Part of my journey was to discover myself at 50. My plan was
to travel around; me, my journal and my camera. In the end I found that in
reality it was just me. The other things were accessories and not absolutely
needed for the trip.
I am currently sitting on the flight from LAX to Miami, en
route home. I wanted to return with the wisdom of Yoda, the lyrics of Khalil
Gibran and the story telling ability of Maya Angelou (who passed away while I
was travelling). Instead, I have been imbued with the knowledge that I am still
who I am, no matter what part of the world I happen to be in.
I am truly grateful for the fact that I have been able to
take advantage of the opportunities that came my way. I have also learned that
regardless of where I am, I still have to be able to face myself, look at myself
in the mirror and meet my eyes and like the person I am, the person I am
becoming and forgive myself for any perceived missteps or short comings.

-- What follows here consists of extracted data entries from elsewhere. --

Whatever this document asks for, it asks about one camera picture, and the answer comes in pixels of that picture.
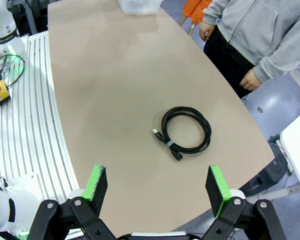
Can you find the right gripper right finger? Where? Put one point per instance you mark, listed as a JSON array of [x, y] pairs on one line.
[[225, 205]]

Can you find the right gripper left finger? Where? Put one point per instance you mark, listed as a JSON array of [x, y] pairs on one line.
[[90, 205]]

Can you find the person's left forearm grey sleeve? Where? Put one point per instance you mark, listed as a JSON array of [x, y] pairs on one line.
[[282, 60]]

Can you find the person's right forearm grey sleeve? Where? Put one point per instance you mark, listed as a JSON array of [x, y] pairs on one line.
[[212, 12]]

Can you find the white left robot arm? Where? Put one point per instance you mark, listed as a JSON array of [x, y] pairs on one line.
[[2, 25]]

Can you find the person's left hand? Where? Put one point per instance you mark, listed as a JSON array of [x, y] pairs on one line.
[[251, 81]]

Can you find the person's right hand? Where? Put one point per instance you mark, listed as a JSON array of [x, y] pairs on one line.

Part of my goal for this trip was to be open to whatever
happened, whatever came up.
One of the more random things I did was travel to a place
called Yogyakarta with Frances. Before the trip, I had never heard of the place
and we were going to be there for less than 24 hours. But what the heck -
Later in Melaka, I randomly stopped to taste the wares of a
street vendor. I sat at the only table with an empty seat. There was a lady beside me
and we started talking. She was from Singapore and told me about the research
she was conducting for her Masters thesis. She asked me if I have been to the
museum. I hadn’t, so decided to accompany her to the museum.

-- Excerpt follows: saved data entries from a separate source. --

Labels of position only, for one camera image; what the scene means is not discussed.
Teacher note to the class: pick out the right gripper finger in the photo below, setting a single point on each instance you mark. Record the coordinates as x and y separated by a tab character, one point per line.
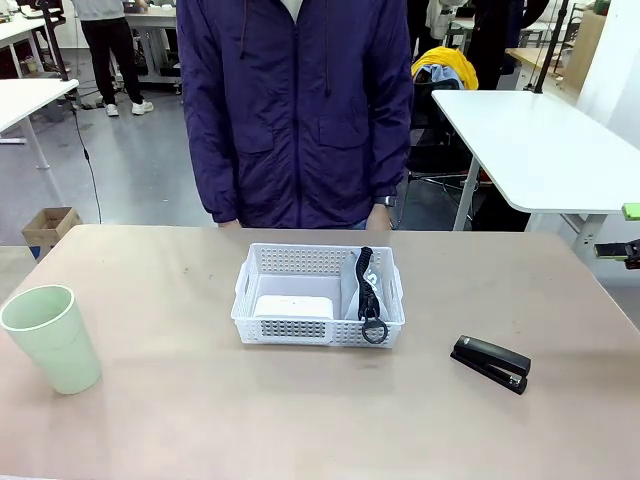
610	251
632	211

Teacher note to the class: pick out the black stapler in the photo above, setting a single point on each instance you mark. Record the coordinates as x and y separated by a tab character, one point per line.
490	355

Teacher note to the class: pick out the white rectangular box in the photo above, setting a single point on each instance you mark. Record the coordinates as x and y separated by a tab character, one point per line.
295	306

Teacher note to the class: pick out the pale green plastic cup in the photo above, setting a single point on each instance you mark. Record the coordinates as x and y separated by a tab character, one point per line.
55	350

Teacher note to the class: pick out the person left forearm purple sleeve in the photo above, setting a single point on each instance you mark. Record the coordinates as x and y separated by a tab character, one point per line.
392	155

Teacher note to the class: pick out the person right forearm purple sleeve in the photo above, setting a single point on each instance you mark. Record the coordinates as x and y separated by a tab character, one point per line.
210	175

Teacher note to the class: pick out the white perforated plastic basket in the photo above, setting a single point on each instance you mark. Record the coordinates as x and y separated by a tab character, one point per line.
300	335

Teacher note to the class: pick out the person left hand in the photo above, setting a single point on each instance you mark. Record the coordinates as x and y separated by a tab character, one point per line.
379	219

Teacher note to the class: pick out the person right hand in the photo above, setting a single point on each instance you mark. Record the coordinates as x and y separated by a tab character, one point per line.
231	225

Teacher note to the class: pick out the large white table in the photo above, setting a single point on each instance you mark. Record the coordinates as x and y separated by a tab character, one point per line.
540	150

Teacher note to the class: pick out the tall cardboard panel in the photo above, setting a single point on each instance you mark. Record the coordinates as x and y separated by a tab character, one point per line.
587	45

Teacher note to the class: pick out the black clamp pole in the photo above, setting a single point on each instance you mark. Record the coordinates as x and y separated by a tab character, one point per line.
547	50
56	45

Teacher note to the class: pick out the wooden top table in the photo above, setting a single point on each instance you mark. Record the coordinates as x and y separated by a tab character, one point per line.
530	57

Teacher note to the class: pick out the black office chair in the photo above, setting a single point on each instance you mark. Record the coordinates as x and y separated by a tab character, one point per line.
435	150

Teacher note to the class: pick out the black hanging coat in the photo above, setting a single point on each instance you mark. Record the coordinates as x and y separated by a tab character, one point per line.
495	40

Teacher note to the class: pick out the black wrist watch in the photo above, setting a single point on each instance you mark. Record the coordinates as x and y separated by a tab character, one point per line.
385	201

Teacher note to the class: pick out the yellow cloth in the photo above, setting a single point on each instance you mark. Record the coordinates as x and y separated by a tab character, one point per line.
450	57

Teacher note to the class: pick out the navy purple jacket torso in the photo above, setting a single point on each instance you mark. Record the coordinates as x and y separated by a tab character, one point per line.
295	125

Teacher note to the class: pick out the background white metal desk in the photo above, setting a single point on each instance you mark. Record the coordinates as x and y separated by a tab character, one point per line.
155	20

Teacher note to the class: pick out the background person black trousers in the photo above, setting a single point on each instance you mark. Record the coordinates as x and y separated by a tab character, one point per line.
110	50

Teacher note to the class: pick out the open cardboard box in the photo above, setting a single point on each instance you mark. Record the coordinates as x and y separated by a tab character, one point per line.
50	225

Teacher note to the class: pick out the white side table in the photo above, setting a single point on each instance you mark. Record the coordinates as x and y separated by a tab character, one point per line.
25	100

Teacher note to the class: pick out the background white shelf table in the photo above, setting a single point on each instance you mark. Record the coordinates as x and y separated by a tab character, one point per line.
20	30

Initially I didn’t want to take the guided tour but in the
end I took it. I’m happy I did. I learned a great deal about the Baban and
Nyongo (need to check the spelling) – these are the descendants of Chinese men
who came to Malayasia and married Malay women.
I am eternally grateful to the women who joined me in Bali
to kick start the celebrations. Frances traveled from Bermuda, Sharon from
Singapore, Mariam and Fatima came from Bahrain. There is something special
about women gathering. We all come from different backgrounds and perspectives.
We came with open hearts and a willingness to be together and experience Ubud.
All I can say, is I had a fabulous time. I learned from
them. I laughed with them. I appreciated them. They each helped to define this
journey.
So what did I learn? Everything and nothing. Everything I
need to know is already inside of I and I don’t have to travel to the other
side of the world to discover it. I can sit on the front porch of my house and
know all I need to know about myself. However sometimes you have to make the
journey in order to absorb the knowledge and rest assured that you really
aren’t missing anything.
As I reflect on the last three weeks I am left with a profound
sense of gratitude. I am still teary – I have been assured the tears are a
process of going through menopause. I have also been told that I am still at
the start of the process. I’m not deeply into it yet. Yay! I have that to look
forward to!
My closing thoughts? 50! Wow! What a feeling!